## Work request
Sift the material for lines containing "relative", and return them.

--------

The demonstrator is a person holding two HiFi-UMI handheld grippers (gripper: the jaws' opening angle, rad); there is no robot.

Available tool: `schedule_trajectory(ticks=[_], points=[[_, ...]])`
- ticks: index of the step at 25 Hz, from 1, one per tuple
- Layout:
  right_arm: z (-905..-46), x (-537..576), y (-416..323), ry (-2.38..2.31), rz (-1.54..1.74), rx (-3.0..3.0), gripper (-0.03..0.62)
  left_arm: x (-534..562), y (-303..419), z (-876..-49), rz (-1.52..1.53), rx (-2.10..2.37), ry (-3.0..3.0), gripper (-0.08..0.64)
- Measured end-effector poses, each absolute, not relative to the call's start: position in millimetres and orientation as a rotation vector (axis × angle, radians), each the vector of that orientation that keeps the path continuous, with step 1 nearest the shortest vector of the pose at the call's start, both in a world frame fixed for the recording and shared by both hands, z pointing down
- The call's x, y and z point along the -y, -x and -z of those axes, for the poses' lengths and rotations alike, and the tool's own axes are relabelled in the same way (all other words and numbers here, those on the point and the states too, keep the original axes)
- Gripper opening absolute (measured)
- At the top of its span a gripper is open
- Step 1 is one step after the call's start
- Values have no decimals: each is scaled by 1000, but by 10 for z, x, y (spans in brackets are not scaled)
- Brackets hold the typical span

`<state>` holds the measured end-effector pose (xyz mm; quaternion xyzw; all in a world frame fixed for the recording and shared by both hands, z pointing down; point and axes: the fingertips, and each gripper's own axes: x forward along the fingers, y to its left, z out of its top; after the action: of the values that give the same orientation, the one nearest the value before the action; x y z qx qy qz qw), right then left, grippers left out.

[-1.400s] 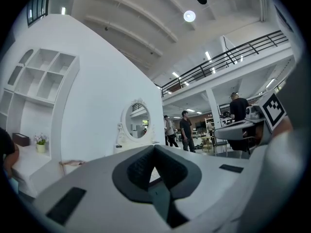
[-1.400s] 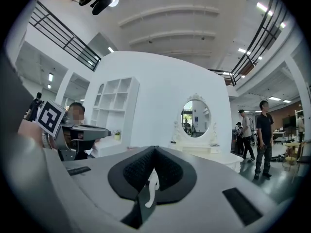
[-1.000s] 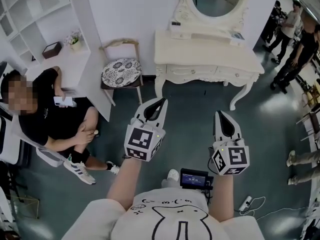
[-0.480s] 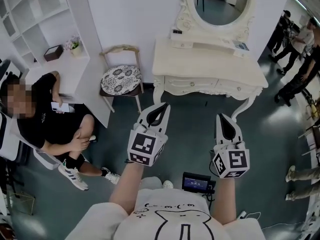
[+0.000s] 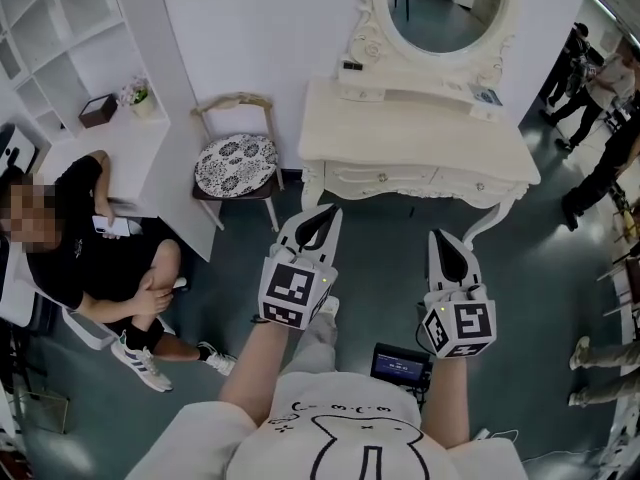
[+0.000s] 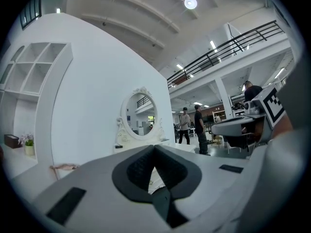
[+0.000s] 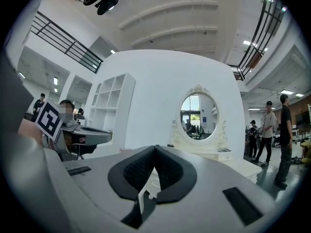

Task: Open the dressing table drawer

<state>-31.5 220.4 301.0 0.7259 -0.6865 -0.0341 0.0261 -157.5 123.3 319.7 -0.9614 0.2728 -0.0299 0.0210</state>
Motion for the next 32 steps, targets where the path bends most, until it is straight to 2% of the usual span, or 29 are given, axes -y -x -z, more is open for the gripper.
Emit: schedule_trajectory(ticks=[18,32], points=[[-3054,-771,-259,-2219,17,2182,15,258,964,-3203,118,-897,2990,-3],[-3096,231,-748,-2290,-31,2127,15,1269,364,-3247,135,-767,3021,-3]])
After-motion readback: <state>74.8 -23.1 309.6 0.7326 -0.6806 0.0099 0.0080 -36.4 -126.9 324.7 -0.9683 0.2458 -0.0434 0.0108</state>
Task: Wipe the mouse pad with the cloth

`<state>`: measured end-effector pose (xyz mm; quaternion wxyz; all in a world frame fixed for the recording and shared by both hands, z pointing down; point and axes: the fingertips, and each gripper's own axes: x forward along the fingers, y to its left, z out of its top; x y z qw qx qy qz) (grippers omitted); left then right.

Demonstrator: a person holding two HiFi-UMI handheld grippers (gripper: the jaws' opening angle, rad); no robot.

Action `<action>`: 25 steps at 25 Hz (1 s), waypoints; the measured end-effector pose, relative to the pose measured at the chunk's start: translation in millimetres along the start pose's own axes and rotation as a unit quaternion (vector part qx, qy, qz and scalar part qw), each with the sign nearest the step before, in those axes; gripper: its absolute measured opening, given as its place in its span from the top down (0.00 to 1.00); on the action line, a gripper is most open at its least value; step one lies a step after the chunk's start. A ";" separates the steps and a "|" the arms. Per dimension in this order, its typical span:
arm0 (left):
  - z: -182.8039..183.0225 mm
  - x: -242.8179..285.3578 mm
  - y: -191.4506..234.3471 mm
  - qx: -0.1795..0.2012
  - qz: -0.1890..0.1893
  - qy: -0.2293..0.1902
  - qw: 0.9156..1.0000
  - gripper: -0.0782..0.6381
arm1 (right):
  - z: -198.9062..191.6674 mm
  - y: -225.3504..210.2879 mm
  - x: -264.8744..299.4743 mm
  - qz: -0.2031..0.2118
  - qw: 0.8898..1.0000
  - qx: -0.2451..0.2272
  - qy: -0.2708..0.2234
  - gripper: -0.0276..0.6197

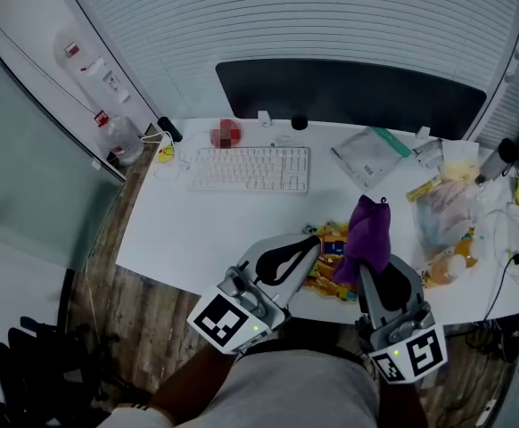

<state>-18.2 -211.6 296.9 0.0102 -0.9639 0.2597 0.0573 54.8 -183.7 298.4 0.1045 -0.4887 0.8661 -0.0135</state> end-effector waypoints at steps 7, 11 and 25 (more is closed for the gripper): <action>0.7 0.4 -3.1 0.001 -0.007 -0.001 1.000 0.87 | 0.6 0.9 -3.7 -0.006 1.000 -0.006 0.001 0.85; 0.6 -0.1 -4.5 -0.001 -0.010 -0.002 1.000 0.87 | 0.0 3.4 -4.1 -0.005 1.000 -0.008 0.003 0.85; -1.1 -6.6 -5.4 -0.004 -0.014 0.000 1.000 0.87 | -2.7 12.2 -3.9 -0.002 1.000 -0.010 0.010 0.85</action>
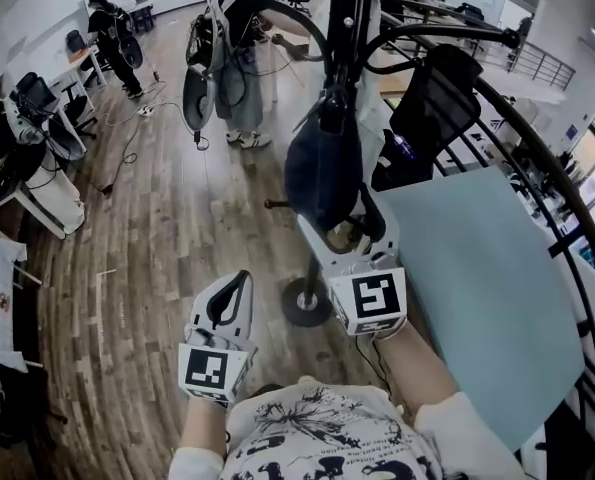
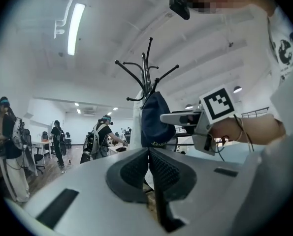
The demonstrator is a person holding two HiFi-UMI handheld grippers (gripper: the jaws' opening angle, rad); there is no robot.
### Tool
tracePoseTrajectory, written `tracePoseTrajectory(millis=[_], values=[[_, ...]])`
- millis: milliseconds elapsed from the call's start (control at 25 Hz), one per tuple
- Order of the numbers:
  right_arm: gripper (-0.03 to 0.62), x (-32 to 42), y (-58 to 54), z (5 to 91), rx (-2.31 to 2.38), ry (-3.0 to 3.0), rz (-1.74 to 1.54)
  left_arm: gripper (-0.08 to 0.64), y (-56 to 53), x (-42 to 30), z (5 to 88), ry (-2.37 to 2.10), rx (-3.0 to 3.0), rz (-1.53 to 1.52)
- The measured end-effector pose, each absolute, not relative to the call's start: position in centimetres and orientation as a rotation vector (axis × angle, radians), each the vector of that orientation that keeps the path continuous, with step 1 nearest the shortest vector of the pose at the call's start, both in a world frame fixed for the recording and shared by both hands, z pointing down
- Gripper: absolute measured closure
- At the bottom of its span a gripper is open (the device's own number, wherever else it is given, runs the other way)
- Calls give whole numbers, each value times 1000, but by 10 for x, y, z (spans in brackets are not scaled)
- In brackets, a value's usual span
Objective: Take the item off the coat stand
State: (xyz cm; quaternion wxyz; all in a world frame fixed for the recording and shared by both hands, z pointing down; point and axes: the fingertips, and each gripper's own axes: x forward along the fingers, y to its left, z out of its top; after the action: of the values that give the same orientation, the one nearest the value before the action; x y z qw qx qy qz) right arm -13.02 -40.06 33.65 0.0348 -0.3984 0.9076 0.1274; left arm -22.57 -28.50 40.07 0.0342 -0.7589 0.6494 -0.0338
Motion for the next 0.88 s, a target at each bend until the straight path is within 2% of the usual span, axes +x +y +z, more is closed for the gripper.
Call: tracePoseTrajectory(millis=[240, 360, 440, 600, 880], values=[[208, -149, -435, 327, -1375, 2792, 373, 555, -304, -247, 396, 1944, -2414, -76], [329, -145, -443, 330, -1488, 2786, 350, 555, -302, -254, 398, 1897, -2443, -88], [377, -141, -447, 330, -1548, 2778, 340, 555, -302, -261, 398, 1880, -2455, -85], [514, -134, -450, 327, -1646, 2733, 323, 555, -300, -272, 396, 1875, -2478, -83], [560, -131, -438, 315, -1702, 2731, 393, 555, -299, -275, 400, 1802, -2527, -72]])
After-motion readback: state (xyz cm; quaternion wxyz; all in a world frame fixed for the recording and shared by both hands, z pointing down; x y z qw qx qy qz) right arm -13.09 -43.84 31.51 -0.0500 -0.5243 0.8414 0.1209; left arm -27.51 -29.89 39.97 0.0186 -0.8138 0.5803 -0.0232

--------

## Answer to the problem
- Measured end-effector poses, each absolute, not relative to the call's start: position in millimetres and orientation as a rotation vector (axis × angle, radians), each the vector of that orientation that keeps the path continuous, with step 1 nearest the shortest vector of the pose at the call's start, both in a world frame fixed for the recording and shared by both hands, z pointing down
Action `<action>`: 25 steps at 25 Hz (1 s), waypoints; the measured end-effector pose, relative to the pose measured at the chunk's start: translation in millimetres along the start pose's own axes and rotation as a unit quaternion (vector part qx, qy, qz and scalar part qw), each with the sign nearest the step before, in those axes; gripper: its absolute measured opening, given as its place in its span from the top down (0.00 to 1.00); on the action line, a gripper is most open at its least value; step one lies a step after the chunk's start. A ";" separates the steps and a "|" the arms. Per dimension in this order, its typical span:
- The measured end-effector pose, each absolute, not relative to the call's start: position in centimetres and orientation as a rotation vector (axis × angle, radians), each the vector of that orientation that keeps the path continuous, with step 1 nearest the shortest vector of the pose at the call's start, both in a world frame fixed for the recording and shared by both hands, z pointing down

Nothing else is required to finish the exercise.